- Aim of the exercise:
From the entries that follow, extract each line holding the string "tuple".

- Data excerpts:
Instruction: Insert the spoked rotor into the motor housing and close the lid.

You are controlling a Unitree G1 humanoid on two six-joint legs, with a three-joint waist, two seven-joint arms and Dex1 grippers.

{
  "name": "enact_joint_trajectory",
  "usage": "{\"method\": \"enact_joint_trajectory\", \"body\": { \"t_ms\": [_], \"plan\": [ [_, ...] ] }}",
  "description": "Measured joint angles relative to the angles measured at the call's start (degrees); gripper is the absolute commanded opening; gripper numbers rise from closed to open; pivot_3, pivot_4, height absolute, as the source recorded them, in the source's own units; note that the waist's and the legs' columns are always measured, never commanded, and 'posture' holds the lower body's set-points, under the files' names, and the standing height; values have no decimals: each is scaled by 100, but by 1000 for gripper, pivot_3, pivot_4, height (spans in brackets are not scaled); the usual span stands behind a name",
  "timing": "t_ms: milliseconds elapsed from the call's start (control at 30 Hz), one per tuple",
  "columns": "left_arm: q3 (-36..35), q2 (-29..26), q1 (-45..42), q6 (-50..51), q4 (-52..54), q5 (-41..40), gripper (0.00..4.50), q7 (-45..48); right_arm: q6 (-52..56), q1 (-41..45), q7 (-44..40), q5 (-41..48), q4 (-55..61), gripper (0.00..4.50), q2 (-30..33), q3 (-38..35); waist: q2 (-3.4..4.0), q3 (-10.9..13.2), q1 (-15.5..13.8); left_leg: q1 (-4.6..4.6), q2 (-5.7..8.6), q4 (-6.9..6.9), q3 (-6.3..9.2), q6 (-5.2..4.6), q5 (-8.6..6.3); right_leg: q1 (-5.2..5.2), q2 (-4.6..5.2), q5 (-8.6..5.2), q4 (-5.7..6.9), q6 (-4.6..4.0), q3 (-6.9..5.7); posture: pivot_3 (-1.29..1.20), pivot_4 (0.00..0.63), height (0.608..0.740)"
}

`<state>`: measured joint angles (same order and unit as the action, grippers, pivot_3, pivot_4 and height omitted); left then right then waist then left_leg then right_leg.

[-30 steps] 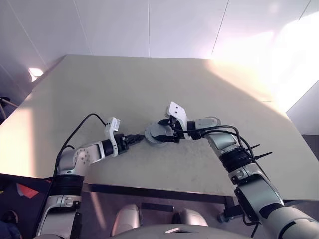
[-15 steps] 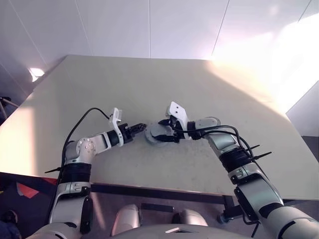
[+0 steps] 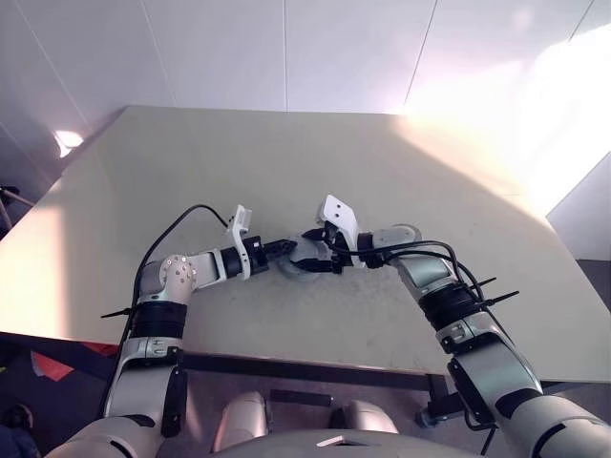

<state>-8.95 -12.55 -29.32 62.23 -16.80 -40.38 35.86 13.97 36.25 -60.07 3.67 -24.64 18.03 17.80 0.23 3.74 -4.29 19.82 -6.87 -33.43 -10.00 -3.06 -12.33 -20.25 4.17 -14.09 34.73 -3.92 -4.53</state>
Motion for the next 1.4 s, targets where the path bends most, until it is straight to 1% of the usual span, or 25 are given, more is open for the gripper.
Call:
{"method": "enact_joint_trajectory", "body": {
  "t_ms": [167,200,267,600,867,1000,1200,1267,1400],
  "plan": [
    [38,-41,1,-64,0,31,15,-55,18,5,43,-1,-37,3178,-8,15,0,0,0,-23,0,1,0,2,0,21,0,-2,-1,3,1,0,0,740],
    [44,-58,7,-77,0,37,0,-60,33,12,29,1,-37,3921,-7,14,0,0,1,-25,0,1,0,2,0,23,0,-2,-1,4,0,0,0,740],
    [45,-68,23,-91,1,48,0,-70,130,16,-33,21,-34,4491,3,4,0,0,1,-22,0,2,0,2,0,20,0,-3,-2,4,0,0,0,740],
    [50,-102,45,-124,46,119,0,-144,590,-117,-75,179,569,4491,199,-212,0,1,-35,24,0,3,0,-6,-4,-18,0,-1,-7,1,-1,0,0,740],
    [50,-101,59,-134,49,121,0,-79,1491,-107,172,876,1230,4491,326,-1023,-1,3,-56,23,0,7,0,-6,-4,-20,0,-1,-9,2,-1,0,0,740],
    [58,-91,87,-156,70,122,0,8,2373,5,568,1231,1263,4491,362,-1468,-1,3,-87,25,0,9,-1,-5,-4,-23,0,-1,-10,2,-1,0,0,740],
    [112,-95,118,-159,95,122,0,84,4378,17,1038,1827,1205,4491,633,-2056,0,4,-137,29,0,11,-2,-5,-4,-25,0,-1,-14,2,-1,0,0,740],
    [123,-99,121,-171,98,124,0,87,5198,6,1160,2102,1204,4491,696,-2292,0,4,-141,27,0,11,-2,-4,-3,-25,0,-1,-13,2,-1,0,0,740],
    [132,-106,136,-191,100,125,0,111,6296,-208,1374,2431,1243,4491,739,-2515,0,4,-172,27,0,11,-2,-2,-2,-25,0,-2,-13,3,-1,0,0,740]
  ]
}}
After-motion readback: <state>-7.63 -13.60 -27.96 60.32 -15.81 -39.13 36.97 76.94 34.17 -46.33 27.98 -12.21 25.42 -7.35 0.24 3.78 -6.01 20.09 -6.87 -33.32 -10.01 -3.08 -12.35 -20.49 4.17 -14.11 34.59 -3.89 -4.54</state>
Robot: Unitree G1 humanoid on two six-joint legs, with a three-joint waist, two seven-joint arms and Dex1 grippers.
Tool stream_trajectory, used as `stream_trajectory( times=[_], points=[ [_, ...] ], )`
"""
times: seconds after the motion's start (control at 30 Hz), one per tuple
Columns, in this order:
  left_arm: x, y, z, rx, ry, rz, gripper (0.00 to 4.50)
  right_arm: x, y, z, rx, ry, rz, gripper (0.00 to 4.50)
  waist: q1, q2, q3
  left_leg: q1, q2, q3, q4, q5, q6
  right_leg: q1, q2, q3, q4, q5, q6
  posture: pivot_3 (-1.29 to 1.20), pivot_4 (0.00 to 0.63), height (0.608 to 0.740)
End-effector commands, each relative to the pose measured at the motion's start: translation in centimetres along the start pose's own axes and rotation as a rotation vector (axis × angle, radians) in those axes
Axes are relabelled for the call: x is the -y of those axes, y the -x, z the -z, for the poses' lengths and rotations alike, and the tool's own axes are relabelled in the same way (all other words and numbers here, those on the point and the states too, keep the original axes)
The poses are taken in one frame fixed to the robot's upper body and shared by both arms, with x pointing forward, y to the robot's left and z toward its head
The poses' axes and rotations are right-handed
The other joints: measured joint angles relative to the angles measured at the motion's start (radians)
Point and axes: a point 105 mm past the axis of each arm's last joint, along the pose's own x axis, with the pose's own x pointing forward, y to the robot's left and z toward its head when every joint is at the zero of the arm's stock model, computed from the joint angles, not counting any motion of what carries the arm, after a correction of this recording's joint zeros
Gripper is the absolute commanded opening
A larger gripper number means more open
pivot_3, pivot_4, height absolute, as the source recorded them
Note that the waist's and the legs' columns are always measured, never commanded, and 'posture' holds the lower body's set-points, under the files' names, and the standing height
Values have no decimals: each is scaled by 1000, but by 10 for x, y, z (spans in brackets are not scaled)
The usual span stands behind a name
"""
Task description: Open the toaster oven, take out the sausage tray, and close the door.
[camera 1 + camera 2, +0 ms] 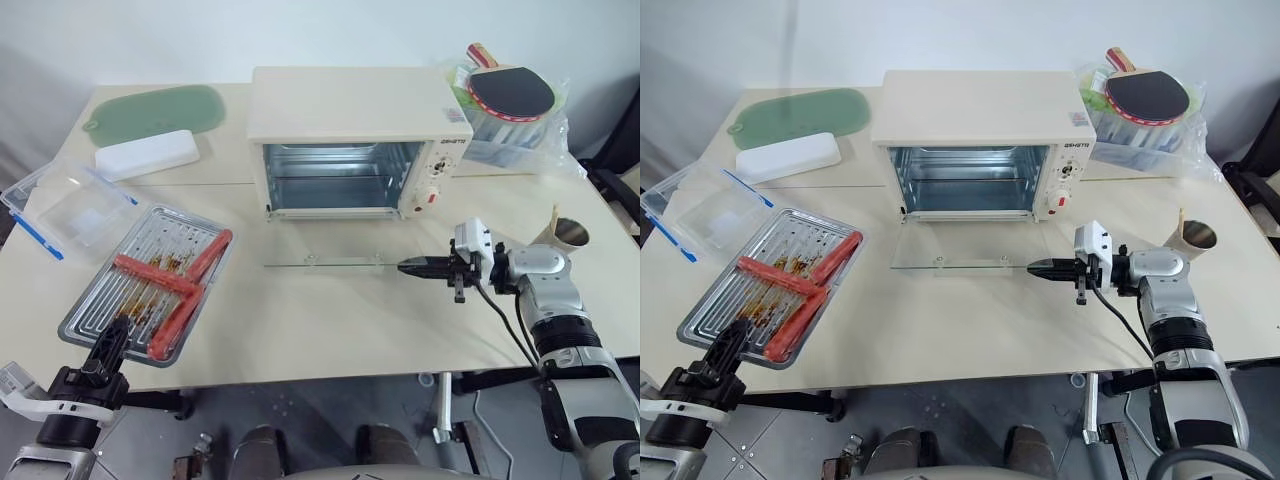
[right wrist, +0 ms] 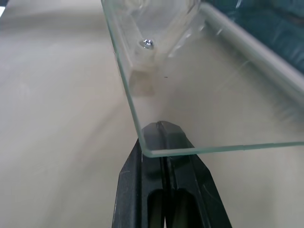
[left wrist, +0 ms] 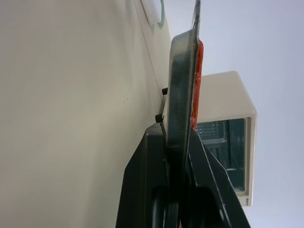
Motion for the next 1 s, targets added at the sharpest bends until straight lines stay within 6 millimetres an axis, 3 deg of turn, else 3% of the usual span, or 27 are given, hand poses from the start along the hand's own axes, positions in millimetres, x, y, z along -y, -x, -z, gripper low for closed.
stream_trajectory(
  times=[0.03,0.33,0.6,0.8,1.0],
  points=[
    [5,1,-1,0,18,38,0,17,7,-38,67,97,46,41,-1,0,0,0,0,0,0,0,0,0,0,0,0,0,0,0,150,740],
    [-2,0,2,-37,31,29,0,44,5,-82,129,170,95,41,-4,1,0,-1,0,0,0,0,-1,-1,1,0,0,0,0,0,150,740],
    [-7,1,11,-102,43,22,0,57,4,-88,111,189,130,41,-5,1,0,-1,0,0,-1,-1,-1,-1,1,0,-1,0,0,0,150,740],
    [-6,-2,23,-223,25,41,0,44,2,-95,114,152,46,41,-16,2,1,-1,1,0,-1,-1,-1,-2,1,0,0,0,0,0,150,740],
    [-6,-23,35,-491,-43,70,0,19,-4,-89,38,138,-26,41,-17,3,2,-2,1,-1,-1,-1,-1,-2,1,-1,1,0,-1,0,150,740]
  ],
)
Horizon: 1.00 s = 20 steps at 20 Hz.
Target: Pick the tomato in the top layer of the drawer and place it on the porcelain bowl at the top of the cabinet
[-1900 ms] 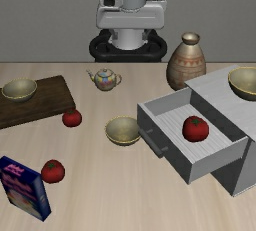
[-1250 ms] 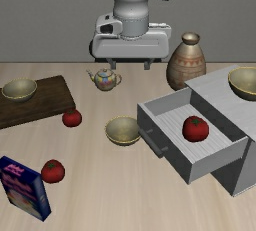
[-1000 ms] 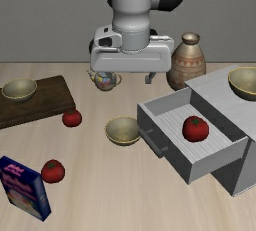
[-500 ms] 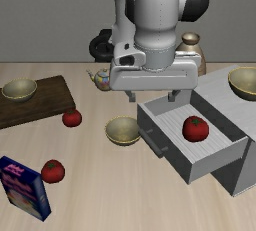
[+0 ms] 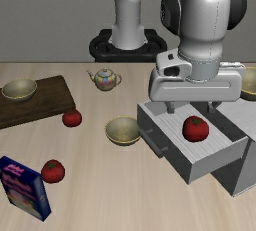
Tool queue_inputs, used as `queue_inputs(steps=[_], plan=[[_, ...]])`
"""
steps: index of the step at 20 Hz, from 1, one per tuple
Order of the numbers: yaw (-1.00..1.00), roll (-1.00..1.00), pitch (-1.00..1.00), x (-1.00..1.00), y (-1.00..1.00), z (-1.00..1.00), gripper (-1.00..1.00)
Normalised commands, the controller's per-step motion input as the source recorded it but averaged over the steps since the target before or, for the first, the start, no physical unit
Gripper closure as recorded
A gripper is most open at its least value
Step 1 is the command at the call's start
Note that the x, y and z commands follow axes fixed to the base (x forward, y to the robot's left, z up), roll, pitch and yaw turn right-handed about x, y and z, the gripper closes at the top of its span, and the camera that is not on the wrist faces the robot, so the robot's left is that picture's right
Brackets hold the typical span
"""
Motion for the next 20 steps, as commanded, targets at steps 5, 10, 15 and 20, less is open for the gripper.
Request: queue_inputs(steps=[5, 10, 15, 20], plan=[[0.00, 0.00, 0.00, 0.00, 0.20, -0.80, -1.00], [0.00, 0.00, 0.00, 0.20, -0.20, -0.40, 1.00], [0.00, 0.00, 0.00, 0.00, 0.00, 0.00, 1.00], [0.00, 0.00, 0.00, 0.00, 0.00, 0.00, 1.00]])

- Reply to the task:
  "timing": "t_ms: milliseconds elapsed from the call's start (control at 30 Hz), one per tuple",
times: seconds after the motion's start (control at 30 Hz), one per tuple
steps: index of the step at 20 Hz, from 1, one per tuple

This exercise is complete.